* **TASK PROMPT**: Copy, exactly and without additions, every line in the records below from the one holding "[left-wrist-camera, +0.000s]" through the one holding "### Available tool", both ends included.

* **DATASET**:
******
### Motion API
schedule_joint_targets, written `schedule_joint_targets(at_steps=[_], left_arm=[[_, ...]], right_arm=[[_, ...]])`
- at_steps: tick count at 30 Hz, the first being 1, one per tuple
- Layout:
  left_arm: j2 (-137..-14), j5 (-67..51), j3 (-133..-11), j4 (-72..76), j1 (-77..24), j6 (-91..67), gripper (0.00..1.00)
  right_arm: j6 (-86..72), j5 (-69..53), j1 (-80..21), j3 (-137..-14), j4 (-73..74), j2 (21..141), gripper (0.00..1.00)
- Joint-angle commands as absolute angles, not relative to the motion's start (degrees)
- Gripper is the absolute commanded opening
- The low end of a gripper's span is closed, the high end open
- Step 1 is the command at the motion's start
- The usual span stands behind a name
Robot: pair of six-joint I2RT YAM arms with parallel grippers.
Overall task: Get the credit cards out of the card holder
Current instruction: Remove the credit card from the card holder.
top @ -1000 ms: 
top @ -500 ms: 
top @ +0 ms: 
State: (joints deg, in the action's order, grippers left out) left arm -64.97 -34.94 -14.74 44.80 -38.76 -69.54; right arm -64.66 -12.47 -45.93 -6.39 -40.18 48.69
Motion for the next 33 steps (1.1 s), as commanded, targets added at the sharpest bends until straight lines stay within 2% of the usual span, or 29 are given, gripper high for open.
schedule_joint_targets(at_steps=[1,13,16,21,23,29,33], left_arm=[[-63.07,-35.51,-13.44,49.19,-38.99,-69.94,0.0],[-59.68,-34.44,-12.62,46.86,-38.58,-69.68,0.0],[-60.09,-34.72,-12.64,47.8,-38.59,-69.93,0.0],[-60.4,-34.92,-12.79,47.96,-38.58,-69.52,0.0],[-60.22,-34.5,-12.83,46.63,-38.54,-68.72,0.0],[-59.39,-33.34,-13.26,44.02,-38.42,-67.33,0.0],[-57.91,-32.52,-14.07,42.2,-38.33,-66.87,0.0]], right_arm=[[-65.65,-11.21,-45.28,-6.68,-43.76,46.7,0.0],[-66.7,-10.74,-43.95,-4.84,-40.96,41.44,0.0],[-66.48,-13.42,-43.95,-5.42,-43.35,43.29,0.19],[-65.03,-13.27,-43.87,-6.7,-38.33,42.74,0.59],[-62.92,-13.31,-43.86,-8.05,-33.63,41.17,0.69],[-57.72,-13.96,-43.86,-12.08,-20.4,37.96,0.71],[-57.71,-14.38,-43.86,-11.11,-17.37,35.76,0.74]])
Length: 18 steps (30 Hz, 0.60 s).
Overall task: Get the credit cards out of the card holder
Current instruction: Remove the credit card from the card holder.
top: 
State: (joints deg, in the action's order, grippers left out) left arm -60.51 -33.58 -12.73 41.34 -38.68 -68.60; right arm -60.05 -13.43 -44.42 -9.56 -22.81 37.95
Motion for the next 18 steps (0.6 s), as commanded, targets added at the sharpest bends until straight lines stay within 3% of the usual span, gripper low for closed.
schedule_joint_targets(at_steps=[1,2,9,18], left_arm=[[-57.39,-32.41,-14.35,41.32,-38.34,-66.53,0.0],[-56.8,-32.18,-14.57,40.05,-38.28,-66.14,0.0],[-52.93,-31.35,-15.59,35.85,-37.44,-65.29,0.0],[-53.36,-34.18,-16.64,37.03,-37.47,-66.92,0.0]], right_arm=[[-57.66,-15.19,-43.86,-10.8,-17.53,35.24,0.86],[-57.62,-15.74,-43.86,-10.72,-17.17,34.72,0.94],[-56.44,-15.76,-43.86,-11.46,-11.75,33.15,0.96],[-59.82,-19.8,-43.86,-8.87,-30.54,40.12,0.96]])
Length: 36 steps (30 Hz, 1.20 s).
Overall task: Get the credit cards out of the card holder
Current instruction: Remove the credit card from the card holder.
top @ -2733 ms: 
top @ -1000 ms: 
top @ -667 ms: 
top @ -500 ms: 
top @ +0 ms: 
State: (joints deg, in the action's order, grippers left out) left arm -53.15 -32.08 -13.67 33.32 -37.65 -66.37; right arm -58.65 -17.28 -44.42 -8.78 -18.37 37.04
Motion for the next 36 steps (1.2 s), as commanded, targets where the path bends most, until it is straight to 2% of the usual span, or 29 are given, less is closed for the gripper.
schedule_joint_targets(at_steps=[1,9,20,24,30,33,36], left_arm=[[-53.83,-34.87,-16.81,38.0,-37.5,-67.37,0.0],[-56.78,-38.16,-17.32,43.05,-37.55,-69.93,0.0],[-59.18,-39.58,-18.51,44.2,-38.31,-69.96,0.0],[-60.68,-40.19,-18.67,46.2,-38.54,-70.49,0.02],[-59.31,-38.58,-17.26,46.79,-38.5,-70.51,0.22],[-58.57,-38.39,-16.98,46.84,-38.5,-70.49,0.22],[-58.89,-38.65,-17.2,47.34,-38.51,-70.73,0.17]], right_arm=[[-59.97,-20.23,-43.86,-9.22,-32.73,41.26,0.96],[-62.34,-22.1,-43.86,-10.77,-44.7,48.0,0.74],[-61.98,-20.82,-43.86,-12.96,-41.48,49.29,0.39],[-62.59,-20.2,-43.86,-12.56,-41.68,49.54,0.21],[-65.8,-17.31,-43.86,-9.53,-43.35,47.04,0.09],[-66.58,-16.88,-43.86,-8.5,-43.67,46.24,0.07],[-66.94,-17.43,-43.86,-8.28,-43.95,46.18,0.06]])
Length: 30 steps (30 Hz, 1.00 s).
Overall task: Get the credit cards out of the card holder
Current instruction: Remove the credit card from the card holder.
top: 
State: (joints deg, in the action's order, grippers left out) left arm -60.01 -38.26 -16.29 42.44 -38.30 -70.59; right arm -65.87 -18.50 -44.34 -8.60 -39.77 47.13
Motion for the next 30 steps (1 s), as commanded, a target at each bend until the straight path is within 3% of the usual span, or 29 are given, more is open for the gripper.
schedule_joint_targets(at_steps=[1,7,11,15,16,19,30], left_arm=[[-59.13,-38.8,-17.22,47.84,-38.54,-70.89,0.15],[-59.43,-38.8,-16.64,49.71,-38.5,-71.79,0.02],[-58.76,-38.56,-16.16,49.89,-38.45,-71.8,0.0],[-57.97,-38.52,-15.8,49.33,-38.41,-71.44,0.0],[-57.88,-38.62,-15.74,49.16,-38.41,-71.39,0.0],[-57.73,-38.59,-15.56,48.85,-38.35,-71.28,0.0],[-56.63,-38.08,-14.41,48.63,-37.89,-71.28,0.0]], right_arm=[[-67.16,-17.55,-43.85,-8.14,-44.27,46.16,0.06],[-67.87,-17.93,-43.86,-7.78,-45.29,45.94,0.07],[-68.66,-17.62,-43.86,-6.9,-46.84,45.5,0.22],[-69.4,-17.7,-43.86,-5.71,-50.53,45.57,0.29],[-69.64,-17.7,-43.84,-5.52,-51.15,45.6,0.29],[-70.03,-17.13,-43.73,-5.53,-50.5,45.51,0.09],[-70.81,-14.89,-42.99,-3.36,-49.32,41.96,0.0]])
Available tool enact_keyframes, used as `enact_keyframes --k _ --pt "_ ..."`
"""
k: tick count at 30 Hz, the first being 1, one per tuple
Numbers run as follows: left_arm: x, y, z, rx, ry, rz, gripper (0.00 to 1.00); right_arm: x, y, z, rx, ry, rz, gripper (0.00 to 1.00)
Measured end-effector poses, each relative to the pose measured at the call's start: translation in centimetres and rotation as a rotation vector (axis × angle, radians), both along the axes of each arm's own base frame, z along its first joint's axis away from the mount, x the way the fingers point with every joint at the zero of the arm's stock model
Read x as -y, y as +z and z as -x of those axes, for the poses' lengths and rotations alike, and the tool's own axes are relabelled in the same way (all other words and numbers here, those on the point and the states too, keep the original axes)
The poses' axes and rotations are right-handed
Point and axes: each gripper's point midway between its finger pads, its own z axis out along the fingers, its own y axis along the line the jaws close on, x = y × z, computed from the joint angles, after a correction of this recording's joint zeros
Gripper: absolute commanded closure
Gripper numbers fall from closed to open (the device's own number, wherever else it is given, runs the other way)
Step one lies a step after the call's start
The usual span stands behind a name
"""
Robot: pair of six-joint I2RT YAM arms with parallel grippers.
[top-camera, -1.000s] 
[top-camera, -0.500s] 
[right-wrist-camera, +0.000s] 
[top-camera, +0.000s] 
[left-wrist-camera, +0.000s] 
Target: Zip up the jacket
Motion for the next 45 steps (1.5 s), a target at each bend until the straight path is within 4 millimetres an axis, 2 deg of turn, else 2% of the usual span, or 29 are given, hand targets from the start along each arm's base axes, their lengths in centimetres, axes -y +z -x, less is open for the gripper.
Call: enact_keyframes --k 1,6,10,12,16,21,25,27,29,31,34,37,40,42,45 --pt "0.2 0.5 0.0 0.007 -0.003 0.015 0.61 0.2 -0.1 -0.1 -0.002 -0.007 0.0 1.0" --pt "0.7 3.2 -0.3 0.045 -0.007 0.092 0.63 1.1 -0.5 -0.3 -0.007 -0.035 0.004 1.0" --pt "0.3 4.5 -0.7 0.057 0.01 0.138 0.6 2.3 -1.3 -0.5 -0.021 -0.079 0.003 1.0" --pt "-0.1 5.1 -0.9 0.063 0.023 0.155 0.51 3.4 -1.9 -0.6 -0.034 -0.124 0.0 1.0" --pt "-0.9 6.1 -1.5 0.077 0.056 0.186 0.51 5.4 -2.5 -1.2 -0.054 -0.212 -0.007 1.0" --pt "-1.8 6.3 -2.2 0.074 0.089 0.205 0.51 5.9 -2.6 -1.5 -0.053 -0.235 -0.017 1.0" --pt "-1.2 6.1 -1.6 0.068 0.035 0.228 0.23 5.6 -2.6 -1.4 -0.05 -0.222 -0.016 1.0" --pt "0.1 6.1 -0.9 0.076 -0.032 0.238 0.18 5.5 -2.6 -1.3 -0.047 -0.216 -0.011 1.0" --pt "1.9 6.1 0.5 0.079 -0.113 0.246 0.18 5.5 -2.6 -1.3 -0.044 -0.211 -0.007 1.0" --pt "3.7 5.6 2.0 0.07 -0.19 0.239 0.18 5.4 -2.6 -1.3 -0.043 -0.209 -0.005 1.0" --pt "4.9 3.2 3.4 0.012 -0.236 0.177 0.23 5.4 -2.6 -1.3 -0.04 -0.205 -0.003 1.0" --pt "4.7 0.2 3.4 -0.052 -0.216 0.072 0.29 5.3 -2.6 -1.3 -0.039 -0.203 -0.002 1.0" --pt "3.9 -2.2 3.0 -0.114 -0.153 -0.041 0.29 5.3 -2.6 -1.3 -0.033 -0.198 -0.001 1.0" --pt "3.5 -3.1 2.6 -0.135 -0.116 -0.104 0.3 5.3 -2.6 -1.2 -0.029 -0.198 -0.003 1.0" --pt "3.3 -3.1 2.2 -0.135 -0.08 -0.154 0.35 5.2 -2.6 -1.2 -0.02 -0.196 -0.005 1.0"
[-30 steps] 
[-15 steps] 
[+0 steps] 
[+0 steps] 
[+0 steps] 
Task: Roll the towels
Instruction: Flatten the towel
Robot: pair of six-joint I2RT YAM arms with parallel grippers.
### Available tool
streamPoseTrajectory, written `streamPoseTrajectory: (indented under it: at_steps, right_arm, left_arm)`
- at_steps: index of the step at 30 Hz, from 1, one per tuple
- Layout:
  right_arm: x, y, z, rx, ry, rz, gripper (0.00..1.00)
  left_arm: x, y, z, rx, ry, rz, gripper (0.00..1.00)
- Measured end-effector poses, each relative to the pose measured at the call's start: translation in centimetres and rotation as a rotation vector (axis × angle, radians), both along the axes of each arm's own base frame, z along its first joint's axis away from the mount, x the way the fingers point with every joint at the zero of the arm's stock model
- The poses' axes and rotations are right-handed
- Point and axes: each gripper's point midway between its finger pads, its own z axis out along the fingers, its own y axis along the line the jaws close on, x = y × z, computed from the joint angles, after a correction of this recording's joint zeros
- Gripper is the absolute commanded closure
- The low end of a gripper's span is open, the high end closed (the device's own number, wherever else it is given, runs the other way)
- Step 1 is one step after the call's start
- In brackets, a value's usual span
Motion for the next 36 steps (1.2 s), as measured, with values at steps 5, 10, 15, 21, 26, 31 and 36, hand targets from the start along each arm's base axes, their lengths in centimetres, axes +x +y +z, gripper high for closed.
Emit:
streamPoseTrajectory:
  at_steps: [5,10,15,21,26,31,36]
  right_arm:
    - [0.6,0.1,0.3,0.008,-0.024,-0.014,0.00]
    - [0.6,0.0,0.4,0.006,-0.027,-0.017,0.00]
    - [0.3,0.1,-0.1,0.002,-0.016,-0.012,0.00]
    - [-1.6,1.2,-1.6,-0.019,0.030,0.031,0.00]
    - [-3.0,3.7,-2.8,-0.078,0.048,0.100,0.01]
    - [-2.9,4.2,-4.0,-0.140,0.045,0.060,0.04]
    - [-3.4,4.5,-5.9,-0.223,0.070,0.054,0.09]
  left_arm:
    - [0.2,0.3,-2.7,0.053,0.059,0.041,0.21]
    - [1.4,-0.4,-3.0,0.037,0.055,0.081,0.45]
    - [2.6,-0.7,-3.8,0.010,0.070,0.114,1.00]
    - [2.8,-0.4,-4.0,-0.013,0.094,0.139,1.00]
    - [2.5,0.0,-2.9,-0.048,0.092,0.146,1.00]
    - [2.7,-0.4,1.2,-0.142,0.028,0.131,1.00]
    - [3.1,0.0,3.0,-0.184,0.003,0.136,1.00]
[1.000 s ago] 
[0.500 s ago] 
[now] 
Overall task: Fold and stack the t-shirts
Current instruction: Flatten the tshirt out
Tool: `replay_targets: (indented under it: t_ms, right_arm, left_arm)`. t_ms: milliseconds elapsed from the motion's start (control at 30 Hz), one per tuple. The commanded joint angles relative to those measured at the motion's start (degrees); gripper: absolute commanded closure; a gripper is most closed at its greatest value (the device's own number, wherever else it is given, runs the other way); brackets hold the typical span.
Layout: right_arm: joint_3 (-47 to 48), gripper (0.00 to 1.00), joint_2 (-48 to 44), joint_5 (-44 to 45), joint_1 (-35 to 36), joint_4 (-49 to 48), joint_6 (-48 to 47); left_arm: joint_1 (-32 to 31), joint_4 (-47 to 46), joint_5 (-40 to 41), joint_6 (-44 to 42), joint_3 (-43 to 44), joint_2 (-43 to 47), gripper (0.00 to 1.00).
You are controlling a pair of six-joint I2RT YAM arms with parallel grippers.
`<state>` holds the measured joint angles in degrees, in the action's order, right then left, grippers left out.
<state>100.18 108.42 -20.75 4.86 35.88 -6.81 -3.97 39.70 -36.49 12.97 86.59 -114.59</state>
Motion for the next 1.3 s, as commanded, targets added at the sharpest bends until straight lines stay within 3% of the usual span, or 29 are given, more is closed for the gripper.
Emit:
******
* **RESULT FOR THIS TASK**:
[left-wrist-camera, +0.000s] 
Target: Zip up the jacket
Motion for the next 45 steps (1.5 s), a target at each bend until the straight path is within 4 millimetres an axis, 2 deg of turn, else 2% of the usual span, or 29 are given, hand targets from the start along each arm's base axes, their lengths in centimetres, axes -y +z -x, less is open for the gripper.
Call: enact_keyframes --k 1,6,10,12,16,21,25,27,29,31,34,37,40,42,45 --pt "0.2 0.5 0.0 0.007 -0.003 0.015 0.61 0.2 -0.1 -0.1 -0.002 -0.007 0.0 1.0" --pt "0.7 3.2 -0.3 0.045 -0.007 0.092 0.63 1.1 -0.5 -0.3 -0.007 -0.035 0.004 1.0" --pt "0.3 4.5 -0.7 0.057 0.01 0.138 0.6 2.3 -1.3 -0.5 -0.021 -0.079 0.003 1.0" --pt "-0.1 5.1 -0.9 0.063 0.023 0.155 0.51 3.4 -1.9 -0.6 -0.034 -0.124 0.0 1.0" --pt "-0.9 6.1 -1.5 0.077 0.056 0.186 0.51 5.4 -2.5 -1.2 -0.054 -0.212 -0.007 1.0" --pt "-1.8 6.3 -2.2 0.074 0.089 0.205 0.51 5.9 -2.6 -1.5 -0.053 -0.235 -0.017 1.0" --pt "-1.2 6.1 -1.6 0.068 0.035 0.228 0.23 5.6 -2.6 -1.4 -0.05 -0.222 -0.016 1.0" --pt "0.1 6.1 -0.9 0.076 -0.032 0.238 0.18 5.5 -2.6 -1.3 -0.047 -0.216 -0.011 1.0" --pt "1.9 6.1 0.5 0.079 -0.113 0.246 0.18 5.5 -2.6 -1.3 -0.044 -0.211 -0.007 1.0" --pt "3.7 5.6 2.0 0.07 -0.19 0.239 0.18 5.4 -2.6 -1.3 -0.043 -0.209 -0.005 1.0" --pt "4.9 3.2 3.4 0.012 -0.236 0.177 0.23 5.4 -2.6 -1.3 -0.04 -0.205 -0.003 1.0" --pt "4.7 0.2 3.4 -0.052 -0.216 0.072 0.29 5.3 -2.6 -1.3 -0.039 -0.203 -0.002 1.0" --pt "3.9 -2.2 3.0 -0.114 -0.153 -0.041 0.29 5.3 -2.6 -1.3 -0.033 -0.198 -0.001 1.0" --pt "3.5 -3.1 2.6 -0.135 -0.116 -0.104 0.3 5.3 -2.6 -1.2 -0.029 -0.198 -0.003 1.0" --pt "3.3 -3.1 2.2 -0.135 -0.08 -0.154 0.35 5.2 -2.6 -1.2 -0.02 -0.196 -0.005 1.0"
[-30 steps] 
[-15 steps] 
[+0 steps] 
[+0 steps] 
[+0 steps] 
Task: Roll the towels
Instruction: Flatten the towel
Robot: pair of six-joint I2RT YAM arms with parallel grippers.
### Available tool

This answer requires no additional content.